Breast cancers can be divided into luminal type(including luminal A and B) and non-luminal type(HER2-enriches and triple-negative) [7]. The relationship of non-luminal type breast cancer (with negative ER and PR staining) and clustered ring enhancement on MR images should be further investigated.
Furthermore, the percentage of ER staining has significant difference (p= 0.028) between groups with and without CRE (50.71± 45.39 v.s. 74.26 ± 33.59) clustered ring enhancement (50.71 ± 45.39) and non-clustered ring enhancement (74.26 ± 33.59). Lower mean value of the percentage of PR staining is noted in the group with CRE cases with clustered ring enhancement NME, but without significance (CRE: 26.61 ± 34.65 vs. non-CRE: 45.74 ± 41.87, p= 0.066).
CRE and biomarkers of Ki67
Ki-67 is proved to be proliferative marker and strong prognostic indicator for overall survival and disease free survival [18, 20].
Previous study by Lee. et al, has shown high Ki-67 expression may be correlated to CRE pattern (p=0.048 and 0.003, reviewed by two radiologists) but no correlation between HER2 overexpression and enhancing pattern. The results are similar with our finding [17].
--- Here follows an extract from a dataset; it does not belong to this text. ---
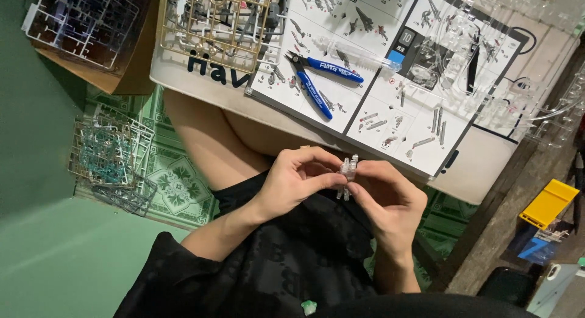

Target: The person assembles small transparent plastic parts by hand, snapping them together in sequence while referencing an instruction manual. They handle multiple small components and align them to form a longer assembled piece.

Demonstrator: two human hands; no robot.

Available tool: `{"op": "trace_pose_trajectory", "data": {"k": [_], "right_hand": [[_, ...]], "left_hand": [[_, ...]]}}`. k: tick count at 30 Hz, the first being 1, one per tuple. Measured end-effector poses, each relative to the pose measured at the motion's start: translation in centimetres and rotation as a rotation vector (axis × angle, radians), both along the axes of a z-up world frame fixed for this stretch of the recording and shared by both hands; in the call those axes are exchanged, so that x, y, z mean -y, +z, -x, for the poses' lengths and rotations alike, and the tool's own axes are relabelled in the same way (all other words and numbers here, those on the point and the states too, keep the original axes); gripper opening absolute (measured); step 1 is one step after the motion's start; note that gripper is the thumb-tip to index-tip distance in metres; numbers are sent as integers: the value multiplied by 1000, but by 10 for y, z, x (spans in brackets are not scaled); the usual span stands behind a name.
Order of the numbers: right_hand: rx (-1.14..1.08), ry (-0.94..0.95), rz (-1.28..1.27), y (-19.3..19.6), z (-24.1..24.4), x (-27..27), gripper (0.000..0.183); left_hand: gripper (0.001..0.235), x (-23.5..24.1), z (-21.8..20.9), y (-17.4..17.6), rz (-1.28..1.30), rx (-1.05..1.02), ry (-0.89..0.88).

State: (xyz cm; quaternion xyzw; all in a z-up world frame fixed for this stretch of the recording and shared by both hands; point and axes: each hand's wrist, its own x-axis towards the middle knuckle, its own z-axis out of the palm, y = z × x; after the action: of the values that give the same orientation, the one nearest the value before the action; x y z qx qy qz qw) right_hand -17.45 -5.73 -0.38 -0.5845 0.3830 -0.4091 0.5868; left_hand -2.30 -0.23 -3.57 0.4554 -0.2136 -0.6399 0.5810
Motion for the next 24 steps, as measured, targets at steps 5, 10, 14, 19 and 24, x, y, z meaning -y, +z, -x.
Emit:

Thus, CRE pattern should be considered as a more aggressive and invasive features of breast lesion.
Limitation
First, it is a retrospective, single-institution study, and the sample size is small.
Second, there is selection bias in our study: Only cases with lesions that were interpreted as NMEs by a single radiologist at the time of initial interpretation were included in the analyses.
For lesions with cluster ring NME without pathology result, if the lesion cannot be observed on sonography or mammography, their pathology result cannot be acquired due to lack of MR-guided biopsy in our institution.
Third, there was no pathology review for this study, and therefore there may be diagnostic heterogeneity among different pathologists.